**Your objective**
Exactly as written, copy the lines that run from the start of the data below to the line containing "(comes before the", both ends included.

**Records to use**
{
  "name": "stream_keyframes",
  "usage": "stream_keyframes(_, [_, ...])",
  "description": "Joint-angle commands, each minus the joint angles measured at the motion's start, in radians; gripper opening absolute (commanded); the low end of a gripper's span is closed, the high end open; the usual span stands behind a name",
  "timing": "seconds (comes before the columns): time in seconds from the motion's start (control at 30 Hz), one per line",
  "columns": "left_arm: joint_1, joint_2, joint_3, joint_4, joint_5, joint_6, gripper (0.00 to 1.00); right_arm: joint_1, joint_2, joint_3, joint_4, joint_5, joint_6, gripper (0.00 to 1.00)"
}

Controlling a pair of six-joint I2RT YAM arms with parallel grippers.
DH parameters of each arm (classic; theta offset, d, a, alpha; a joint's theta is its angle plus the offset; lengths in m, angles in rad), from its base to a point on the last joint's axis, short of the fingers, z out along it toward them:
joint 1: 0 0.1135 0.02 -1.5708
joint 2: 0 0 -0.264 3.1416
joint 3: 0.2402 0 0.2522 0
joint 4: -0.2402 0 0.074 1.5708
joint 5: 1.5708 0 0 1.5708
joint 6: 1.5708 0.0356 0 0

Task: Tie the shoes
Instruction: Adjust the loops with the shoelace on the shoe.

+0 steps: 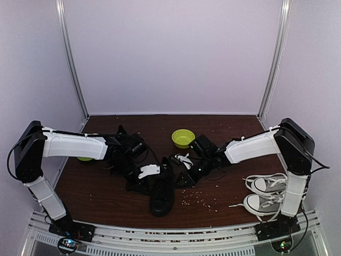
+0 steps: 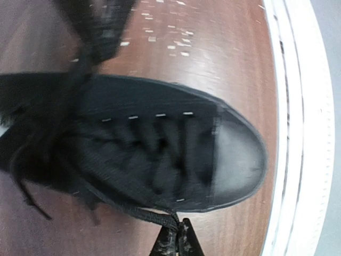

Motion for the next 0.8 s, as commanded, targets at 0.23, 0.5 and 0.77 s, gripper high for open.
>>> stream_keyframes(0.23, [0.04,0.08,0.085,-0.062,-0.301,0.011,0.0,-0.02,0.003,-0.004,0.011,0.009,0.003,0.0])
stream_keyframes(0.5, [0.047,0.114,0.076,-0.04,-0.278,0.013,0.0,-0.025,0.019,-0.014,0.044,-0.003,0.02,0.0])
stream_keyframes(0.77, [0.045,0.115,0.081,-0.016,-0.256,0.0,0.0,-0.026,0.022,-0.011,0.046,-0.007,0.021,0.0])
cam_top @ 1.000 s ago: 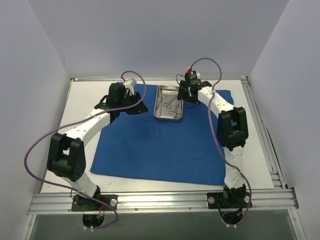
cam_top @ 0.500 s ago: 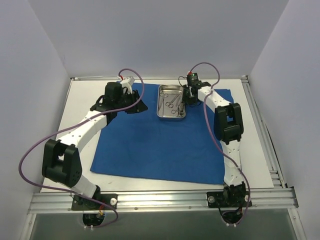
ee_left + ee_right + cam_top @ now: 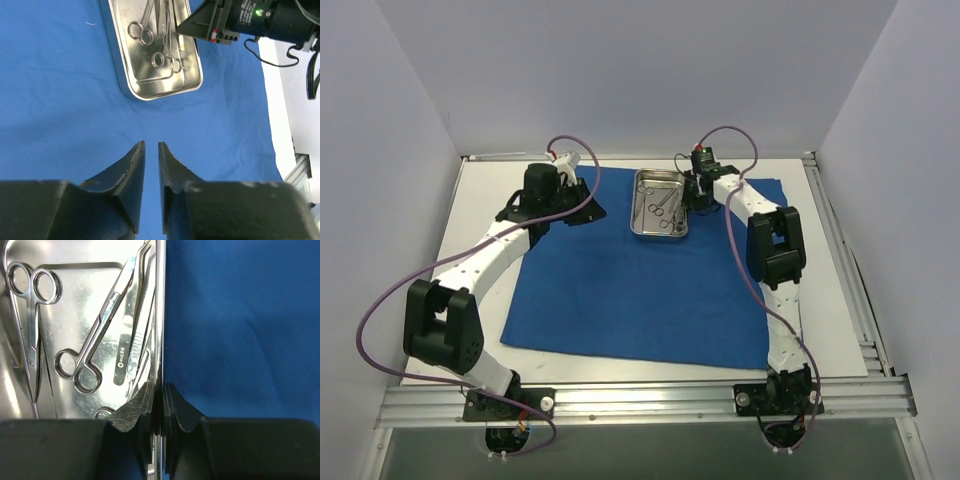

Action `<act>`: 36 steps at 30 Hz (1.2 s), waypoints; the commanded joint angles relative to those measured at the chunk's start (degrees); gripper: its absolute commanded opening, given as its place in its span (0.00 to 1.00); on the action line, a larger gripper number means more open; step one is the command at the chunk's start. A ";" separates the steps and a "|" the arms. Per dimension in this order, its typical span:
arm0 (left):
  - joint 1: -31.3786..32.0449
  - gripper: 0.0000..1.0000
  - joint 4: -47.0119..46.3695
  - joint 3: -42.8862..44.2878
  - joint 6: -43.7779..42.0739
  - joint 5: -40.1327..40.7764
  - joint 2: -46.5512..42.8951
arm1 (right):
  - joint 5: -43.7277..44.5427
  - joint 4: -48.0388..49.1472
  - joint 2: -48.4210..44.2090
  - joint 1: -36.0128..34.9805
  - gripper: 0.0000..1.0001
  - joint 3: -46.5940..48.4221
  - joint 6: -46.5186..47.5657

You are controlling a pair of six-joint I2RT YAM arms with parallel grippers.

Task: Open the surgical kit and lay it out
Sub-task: Move the container from the surgical kit.

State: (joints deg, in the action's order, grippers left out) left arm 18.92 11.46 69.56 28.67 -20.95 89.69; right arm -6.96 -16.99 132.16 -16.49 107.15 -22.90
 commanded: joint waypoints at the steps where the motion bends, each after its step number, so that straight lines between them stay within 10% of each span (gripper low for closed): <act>1: -0.46 0.29 -1.18 0.40 -0.27 1.61 -2.06 | -2.09 1.61 -2.78 -1.26 0.00 -1.50 -2.42; 8: -0.99 0.56 -0.21 -0.74 -4.05 4.25 -5.49 | -3.23 3.55 -4.19 -2.67 0.00 -3.09 -3.82; 10: -1.16 0.94 0.66 -0.92 -4.58 6.18 -6.19 | -3.06 3.55 -4.89 -4.07 0.00 -3.70 -3.91; 36: -10.03 0.94 11.54 -0.31 0.68 17.52 -13.40 | 0.99 16.02 -22.04 -28.68 0.00 -26.47 -11.38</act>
State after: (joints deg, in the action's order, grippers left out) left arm 9.93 18.02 66.65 27.18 -6.35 78.00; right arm -6.46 -7.16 112.81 -44.93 80.75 -31.81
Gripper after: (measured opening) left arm 0.938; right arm 0.096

**Response**
{
  "name": "stream_keyframes",
  "usage": "stream_keyframes(_, [_, ...])",
  "description": "Joint-angle commands, each minus the joint angles measured at the motion's start, in radians; gripper opening absolute (commanded); the low end of a gripper's span is closed, the high end open; the usual span stands behind a name",
  "timing": "seconds (comes before the columns): time in seconds from the motion's start (control at 30 Hz), one per line",

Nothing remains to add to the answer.